-------- RECORDS SHOWN --------

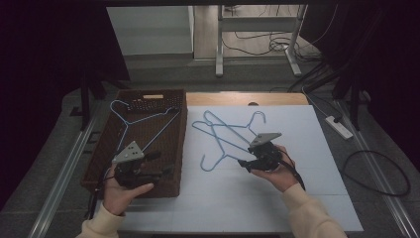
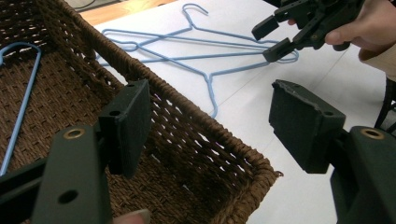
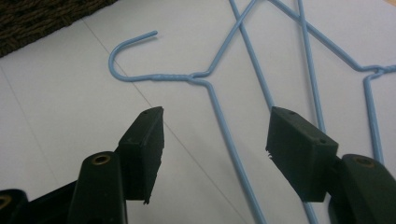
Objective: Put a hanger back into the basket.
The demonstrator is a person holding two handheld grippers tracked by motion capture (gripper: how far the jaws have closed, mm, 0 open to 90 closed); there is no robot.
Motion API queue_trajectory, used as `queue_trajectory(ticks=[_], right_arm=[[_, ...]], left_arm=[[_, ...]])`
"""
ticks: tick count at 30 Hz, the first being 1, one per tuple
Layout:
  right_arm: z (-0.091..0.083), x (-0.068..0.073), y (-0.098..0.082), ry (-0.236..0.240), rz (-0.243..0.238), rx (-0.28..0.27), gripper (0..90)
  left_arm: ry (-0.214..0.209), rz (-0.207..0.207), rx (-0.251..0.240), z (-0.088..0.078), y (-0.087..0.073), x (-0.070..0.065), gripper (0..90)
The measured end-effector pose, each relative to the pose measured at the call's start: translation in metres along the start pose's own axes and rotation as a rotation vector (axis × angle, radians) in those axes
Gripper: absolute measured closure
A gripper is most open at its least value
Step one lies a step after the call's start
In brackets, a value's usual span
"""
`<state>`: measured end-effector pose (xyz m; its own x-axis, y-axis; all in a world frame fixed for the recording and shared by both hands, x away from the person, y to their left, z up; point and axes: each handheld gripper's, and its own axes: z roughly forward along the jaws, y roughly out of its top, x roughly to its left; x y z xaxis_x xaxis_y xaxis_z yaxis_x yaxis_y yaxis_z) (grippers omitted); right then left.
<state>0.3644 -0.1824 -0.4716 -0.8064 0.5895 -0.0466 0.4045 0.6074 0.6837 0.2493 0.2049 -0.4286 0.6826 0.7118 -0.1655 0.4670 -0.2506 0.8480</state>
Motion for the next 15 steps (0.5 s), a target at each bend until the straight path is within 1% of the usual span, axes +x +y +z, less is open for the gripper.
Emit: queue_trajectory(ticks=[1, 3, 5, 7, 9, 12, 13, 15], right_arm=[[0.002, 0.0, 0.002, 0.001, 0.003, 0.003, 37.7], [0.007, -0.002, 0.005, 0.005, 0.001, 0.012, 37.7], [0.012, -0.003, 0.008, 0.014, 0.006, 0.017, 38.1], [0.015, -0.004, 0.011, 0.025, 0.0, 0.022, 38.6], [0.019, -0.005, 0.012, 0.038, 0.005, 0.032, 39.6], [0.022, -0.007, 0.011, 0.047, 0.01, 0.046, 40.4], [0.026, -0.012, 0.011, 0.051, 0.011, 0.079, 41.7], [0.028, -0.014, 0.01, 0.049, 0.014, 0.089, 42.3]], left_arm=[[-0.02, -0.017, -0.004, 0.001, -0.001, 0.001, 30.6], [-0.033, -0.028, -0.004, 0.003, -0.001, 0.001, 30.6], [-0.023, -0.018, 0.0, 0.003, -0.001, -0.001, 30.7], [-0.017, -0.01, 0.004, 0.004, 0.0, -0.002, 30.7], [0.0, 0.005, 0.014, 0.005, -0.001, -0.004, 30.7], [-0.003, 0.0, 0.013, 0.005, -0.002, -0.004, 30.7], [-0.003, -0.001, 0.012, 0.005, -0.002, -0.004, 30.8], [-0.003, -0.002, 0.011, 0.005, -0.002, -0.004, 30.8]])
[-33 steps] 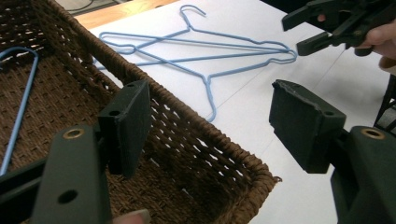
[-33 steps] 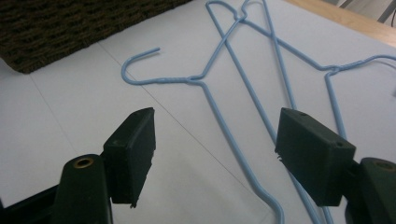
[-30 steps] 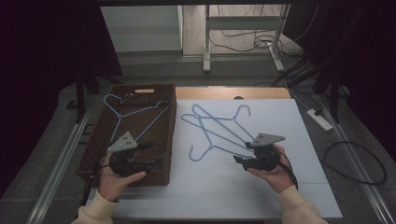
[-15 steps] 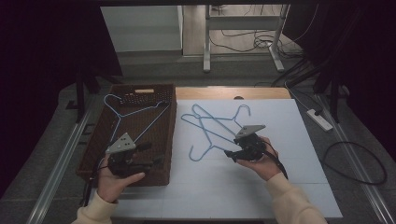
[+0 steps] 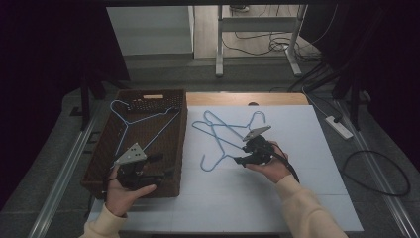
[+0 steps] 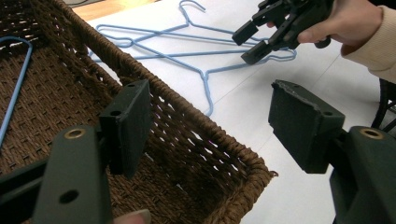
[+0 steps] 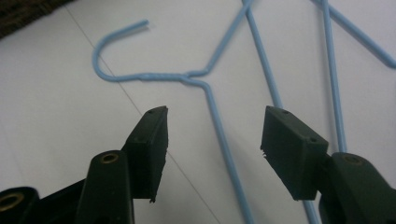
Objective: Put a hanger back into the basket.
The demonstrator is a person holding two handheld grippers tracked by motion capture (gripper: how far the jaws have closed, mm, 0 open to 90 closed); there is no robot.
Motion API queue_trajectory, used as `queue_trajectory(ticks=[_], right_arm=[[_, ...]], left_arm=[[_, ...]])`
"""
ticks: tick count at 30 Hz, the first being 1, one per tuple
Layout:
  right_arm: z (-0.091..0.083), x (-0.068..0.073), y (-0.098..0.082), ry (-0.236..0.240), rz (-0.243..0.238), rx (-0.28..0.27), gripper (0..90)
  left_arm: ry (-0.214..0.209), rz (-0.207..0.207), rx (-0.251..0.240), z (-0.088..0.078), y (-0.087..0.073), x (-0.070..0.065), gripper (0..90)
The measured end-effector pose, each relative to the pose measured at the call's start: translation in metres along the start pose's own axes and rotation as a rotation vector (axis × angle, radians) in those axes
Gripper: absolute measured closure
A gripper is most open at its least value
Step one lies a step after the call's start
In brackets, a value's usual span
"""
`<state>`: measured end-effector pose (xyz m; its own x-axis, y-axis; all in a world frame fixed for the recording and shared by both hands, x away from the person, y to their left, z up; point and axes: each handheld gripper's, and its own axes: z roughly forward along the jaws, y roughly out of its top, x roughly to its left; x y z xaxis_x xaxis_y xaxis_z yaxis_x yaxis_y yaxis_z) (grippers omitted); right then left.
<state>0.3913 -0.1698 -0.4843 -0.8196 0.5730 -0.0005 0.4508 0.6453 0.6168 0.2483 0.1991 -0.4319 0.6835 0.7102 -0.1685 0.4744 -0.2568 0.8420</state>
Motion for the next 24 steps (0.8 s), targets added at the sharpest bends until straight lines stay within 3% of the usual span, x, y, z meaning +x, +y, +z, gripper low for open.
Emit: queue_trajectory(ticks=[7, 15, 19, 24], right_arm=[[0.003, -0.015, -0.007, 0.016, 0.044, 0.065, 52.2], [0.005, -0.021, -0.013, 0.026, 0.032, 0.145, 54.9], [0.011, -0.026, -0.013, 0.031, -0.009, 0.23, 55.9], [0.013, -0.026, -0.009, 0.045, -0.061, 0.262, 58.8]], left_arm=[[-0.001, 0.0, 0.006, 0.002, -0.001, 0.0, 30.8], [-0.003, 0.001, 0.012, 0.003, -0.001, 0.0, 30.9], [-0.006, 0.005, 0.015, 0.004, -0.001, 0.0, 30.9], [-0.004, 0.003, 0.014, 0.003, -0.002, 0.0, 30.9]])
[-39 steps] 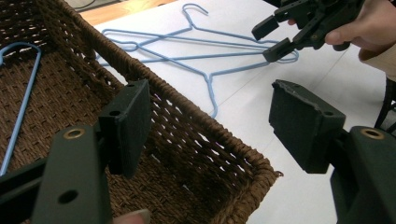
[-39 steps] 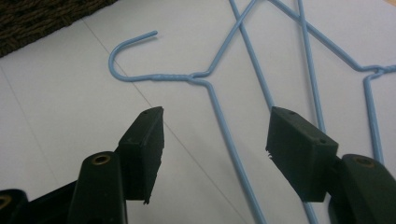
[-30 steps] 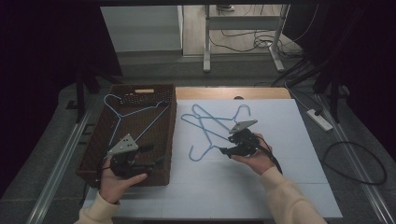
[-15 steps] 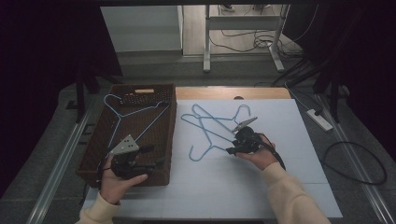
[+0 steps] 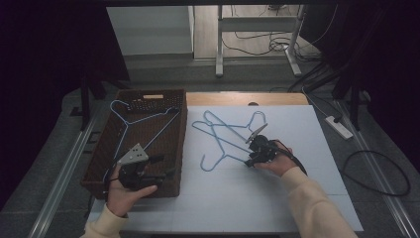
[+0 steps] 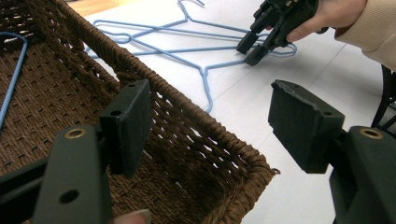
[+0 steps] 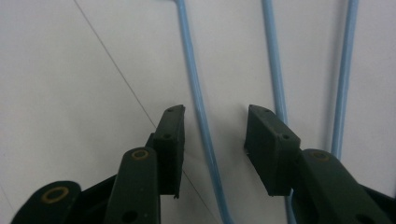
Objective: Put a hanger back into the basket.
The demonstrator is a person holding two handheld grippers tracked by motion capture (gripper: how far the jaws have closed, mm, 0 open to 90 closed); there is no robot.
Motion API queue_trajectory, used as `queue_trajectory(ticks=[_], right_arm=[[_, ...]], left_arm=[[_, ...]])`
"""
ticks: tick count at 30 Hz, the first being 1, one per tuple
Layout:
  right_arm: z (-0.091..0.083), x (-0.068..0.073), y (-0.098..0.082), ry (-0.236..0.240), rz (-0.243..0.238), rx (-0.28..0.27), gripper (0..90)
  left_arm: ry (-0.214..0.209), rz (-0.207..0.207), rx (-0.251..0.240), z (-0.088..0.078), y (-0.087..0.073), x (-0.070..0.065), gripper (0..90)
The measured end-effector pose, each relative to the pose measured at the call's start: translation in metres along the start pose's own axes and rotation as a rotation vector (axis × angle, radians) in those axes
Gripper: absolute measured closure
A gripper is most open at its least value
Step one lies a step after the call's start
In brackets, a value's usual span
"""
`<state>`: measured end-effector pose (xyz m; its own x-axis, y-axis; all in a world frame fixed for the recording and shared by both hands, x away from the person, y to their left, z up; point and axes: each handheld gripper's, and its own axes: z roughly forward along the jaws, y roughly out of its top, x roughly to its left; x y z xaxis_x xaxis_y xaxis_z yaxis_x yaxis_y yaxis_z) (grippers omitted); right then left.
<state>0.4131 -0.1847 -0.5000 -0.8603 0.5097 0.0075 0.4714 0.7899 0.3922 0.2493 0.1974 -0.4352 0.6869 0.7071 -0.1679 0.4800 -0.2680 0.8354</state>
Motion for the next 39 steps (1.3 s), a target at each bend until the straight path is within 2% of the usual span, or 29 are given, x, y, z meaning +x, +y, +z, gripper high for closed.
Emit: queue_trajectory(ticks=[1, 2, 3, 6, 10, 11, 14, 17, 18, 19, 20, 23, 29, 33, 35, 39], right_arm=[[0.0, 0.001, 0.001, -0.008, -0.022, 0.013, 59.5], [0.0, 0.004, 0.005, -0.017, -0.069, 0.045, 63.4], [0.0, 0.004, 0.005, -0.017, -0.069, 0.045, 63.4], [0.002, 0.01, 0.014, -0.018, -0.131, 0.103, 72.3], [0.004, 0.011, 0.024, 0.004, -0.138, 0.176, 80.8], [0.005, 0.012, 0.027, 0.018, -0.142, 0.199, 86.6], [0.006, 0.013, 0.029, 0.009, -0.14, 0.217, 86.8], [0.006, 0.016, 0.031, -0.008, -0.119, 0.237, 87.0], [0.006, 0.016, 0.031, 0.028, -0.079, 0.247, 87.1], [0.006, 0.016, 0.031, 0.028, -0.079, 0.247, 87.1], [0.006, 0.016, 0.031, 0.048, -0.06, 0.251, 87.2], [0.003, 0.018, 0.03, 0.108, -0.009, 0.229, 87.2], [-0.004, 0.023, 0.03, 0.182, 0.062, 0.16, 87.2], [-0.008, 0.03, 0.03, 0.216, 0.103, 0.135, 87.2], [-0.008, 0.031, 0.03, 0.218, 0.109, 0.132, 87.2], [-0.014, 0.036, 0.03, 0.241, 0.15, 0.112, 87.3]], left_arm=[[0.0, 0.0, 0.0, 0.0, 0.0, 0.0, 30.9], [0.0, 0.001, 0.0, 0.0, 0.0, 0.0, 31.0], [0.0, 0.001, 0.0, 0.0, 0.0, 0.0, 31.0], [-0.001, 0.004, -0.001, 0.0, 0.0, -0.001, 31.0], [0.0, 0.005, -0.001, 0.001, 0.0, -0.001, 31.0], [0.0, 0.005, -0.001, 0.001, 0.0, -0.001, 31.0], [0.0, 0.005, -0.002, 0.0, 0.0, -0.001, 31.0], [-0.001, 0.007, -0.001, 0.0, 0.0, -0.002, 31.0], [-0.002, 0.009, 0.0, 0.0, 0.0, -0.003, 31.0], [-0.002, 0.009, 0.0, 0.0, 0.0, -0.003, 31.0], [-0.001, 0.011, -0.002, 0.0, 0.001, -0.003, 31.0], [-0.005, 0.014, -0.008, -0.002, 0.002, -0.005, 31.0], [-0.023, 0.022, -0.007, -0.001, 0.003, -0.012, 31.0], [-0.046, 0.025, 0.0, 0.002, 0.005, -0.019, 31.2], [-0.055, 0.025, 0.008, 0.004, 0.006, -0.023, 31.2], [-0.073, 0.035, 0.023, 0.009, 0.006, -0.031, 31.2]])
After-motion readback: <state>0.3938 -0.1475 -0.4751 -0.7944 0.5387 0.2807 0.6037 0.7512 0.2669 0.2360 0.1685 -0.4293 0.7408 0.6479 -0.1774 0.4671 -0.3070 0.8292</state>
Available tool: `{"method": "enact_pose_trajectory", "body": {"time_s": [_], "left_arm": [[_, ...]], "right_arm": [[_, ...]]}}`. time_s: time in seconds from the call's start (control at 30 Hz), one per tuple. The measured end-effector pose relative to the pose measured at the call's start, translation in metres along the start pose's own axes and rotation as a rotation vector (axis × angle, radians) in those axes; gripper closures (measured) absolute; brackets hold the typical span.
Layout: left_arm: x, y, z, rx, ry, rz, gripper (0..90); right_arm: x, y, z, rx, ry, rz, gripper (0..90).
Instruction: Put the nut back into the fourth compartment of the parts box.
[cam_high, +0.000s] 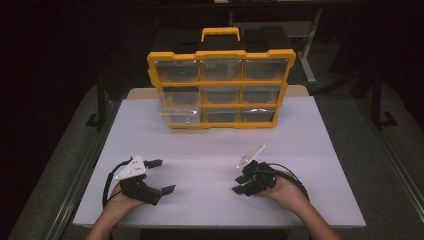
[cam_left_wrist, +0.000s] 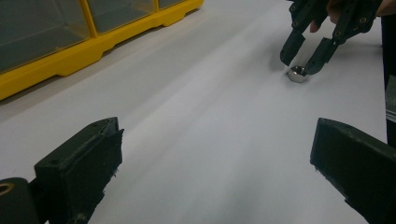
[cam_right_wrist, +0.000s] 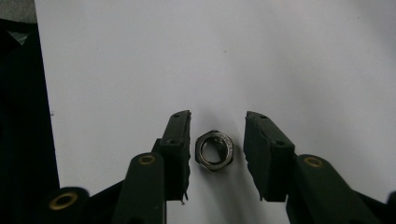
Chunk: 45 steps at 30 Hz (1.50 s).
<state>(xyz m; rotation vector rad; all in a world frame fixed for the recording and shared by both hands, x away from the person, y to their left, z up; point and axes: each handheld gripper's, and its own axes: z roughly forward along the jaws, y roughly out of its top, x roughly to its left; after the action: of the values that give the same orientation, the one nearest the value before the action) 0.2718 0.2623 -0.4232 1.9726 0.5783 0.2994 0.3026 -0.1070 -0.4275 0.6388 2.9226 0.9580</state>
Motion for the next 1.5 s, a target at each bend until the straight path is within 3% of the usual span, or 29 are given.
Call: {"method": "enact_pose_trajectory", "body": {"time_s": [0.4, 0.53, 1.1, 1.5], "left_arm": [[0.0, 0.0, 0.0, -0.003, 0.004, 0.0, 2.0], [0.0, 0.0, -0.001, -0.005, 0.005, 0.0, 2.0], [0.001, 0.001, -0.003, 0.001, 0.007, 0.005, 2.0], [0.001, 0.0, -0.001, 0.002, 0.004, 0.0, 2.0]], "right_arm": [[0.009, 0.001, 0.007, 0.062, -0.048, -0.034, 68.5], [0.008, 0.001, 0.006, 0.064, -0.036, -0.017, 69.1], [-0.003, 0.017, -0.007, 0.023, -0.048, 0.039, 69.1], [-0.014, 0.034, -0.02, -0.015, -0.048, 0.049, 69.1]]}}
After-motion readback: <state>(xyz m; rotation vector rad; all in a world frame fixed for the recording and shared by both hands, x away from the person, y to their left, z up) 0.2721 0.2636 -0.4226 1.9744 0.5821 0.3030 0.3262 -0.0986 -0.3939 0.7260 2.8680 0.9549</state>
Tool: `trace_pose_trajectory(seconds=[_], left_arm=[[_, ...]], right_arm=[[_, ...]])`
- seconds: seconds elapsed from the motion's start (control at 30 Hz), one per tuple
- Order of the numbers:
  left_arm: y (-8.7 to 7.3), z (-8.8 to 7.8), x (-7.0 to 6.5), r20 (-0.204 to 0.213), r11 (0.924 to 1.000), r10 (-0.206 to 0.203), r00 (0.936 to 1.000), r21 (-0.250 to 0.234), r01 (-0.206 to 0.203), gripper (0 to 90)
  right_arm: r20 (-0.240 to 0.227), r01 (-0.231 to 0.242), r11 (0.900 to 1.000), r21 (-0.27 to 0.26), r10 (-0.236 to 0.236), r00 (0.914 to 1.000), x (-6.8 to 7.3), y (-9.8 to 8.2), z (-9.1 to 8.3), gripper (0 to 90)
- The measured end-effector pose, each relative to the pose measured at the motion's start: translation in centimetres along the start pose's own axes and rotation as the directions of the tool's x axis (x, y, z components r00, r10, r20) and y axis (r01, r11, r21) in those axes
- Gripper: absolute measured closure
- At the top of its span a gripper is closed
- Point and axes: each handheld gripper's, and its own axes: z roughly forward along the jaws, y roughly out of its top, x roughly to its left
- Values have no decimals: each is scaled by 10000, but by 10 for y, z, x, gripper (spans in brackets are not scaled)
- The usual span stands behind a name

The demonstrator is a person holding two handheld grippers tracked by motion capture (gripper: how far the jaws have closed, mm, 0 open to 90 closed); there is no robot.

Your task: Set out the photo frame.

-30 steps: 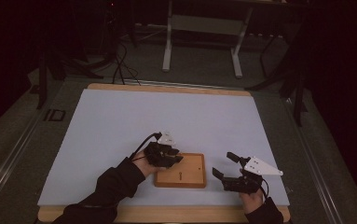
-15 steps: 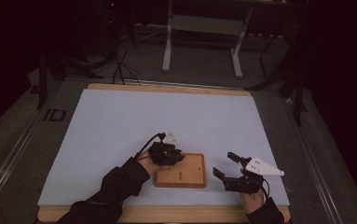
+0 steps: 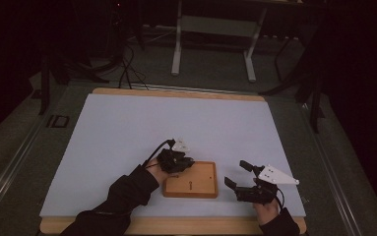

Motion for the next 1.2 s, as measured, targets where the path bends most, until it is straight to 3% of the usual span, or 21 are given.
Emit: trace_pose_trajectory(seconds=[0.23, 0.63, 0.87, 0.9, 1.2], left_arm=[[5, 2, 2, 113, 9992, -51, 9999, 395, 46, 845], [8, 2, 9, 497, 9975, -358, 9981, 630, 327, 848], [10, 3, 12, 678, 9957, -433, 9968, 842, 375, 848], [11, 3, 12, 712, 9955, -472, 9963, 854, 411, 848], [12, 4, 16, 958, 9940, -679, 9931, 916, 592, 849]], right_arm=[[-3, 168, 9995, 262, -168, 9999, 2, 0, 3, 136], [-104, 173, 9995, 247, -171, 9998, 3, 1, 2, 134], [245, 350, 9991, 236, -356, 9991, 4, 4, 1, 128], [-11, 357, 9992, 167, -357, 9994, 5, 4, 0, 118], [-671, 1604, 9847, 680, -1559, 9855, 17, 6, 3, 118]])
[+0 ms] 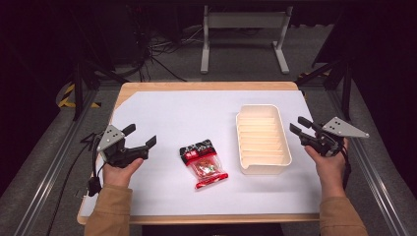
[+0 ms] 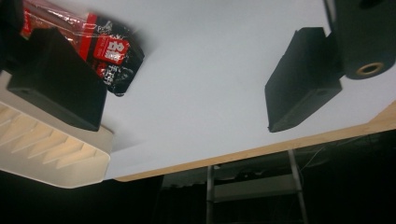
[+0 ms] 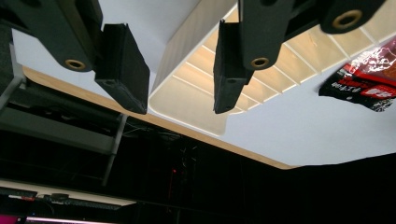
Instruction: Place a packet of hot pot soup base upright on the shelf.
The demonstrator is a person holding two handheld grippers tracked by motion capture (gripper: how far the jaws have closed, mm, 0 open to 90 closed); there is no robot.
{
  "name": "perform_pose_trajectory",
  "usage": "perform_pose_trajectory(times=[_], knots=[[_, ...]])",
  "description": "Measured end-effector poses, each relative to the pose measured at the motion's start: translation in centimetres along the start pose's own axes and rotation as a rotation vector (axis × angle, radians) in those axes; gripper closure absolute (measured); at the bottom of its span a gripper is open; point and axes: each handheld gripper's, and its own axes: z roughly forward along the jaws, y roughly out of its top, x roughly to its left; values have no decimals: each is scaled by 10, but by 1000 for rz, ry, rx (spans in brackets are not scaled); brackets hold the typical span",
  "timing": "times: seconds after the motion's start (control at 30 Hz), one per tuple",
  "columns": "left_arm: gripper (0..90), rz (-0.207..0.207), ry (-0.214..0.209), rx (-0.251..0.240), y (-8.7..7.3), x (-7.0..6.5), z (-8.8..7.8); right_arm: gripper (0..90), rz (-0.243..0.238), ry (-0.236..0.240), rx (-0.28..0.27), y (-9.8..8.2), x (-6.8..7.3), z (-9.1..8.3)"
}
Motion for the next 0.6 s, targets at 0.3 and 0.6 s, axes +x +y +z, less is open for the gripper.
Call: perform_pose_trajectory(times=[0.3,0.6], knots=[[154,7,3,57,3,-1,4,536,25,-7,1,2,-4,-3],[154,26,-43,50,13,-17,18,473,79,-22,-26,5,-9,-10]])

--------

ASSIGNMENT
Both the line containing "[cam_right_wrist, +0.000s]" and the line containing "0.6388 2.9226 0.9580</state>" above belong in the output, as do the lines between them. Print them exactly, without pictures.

SOLUTION TO THIS EXERCISE
[cam_right_wrist, +0.000s] 
Chunk: 45 steps at 30 Hz (1.50 s).
<state>(xyz m; rotation vector rad; all in a world frame fixed for the recording and shared by both hands, x away from the person, y to their left, z up; point and axes: each handheld gripper's, and its own axes: z roughly forward along the jaws, y roughly out of its top, x roughly to its left; after the action: of the values that give the same orientation, the one nearest the value before the action) 0.2718 0.2623 -0.4232 1.9726 0.5783 0.2994 0.3026 -0.1070 -0.4275 0.6388 2.9226 0.9580</state>

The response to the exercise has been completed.